TASK PROMPT: Wherever the word "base" appears in a line of the records, copy that line.

--- DATA FOR REVIEW ---

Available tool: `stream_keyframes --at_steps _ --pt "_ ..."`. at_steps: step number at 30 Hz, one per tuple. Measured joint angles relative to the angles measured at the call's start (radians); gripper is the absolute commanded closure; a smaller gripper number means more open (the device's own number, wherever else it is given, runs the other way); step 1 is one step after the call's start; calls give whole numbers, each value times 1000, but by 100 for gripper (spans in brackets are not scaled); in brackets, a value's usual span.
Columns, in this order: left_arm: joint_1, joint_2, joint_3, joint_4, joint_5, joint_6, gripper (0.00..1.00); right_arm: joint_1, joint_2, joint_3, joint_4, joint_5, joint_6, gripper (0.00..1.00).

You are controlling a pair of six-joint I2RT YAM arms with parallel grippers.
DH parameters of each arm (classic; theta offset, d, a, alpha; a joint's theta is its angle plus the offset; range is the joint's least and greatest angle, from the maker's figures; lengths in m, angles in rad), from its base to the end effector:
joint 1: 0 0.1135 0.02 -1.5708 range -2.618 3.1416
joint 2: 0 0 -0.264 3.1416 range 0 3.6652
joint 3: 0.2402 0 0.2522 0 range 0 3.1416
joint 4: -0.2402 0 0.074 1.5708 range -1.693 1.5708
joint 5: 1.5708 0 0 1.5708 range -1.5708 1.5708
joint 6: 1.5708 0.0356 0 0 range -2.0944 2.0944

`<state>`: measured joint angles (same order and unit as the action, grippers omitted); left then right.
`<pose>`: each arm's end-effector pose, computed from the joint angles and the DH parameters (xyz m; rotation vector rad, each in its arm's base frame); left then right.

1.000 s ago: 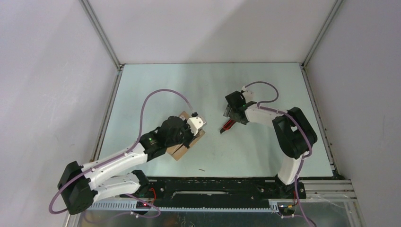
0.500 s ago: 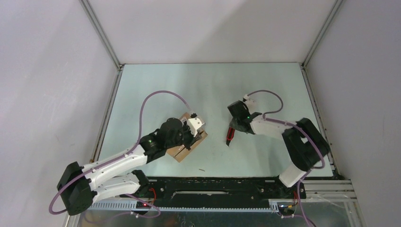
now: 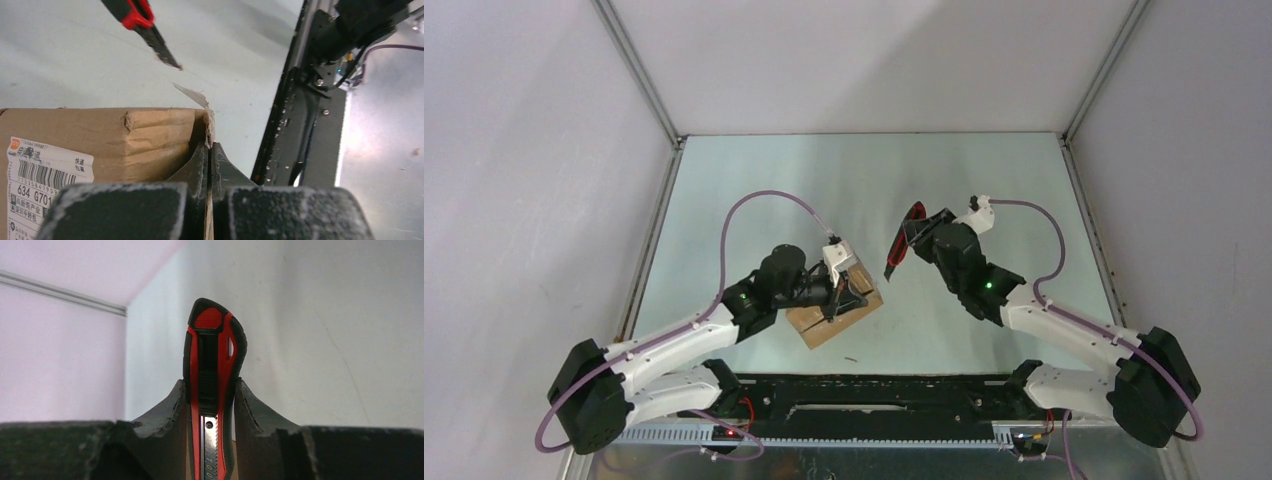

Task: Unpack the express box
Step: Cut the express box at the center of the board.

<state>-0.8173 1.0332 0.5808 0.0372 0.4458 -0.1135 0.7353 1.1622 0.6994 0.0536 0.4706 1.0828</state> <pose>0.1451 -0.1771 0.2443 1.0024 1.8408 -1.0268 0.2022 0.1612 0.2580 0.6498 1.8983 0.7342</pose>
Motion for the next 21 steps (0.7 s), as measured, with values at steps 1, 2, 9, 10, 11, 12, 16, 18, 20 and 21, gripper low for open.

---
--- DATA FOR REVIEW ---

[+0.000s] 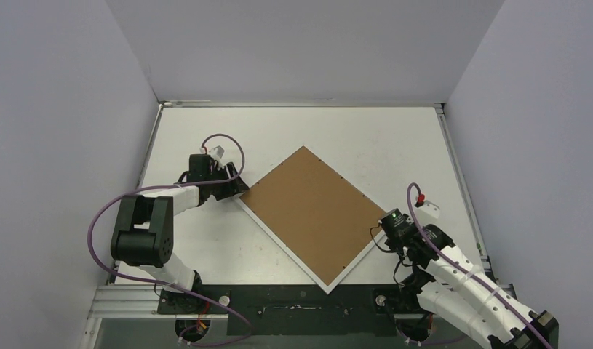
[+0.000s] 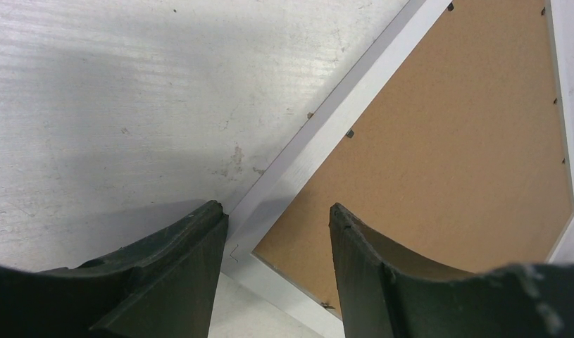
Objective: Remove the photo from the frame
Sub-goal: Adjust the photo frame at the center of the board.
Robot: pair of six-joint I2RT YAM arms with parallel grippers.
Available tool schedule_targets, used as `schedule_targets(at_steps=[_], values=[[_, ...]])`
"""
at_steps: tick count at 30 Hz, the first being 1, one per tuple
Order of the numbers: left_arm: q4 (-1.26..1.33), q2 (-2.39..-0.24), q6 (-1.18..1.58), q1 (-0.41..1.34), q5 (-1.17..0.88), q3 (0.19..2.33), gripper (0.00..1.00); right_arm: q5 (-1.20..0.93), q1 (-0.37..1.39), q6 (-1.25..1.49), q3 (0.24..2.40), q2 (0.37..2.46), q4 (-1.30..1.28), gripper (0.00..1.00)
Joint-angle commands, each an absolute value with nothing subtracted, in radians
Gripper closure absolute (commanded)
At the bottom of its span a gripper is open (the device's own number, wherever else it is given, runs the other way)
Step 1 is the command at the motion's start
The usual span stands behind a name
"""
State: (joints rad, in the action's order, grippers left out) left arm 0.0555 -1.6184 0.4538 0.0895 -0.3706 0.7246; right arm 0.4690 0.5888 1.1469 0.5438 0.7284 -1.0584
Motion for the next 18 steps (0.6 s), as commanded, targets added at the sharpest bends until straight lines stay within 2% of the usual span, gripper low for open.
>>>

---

RESULT OF THIS EXERCISE:
DH parameters of each arm (classic; theta offset, d, a, alpha; a joint's theta is its angle plus the offset; range is the joint's least and greatest angle, from the maker's figures; lengths in m, angles in rad), from its base to the end effector:
`<pose>`: each arm's end-effector pose, computed from the joint angles and the DH parameters (xyz m; rotation vector rad, each in its arm's base frame); left then right.

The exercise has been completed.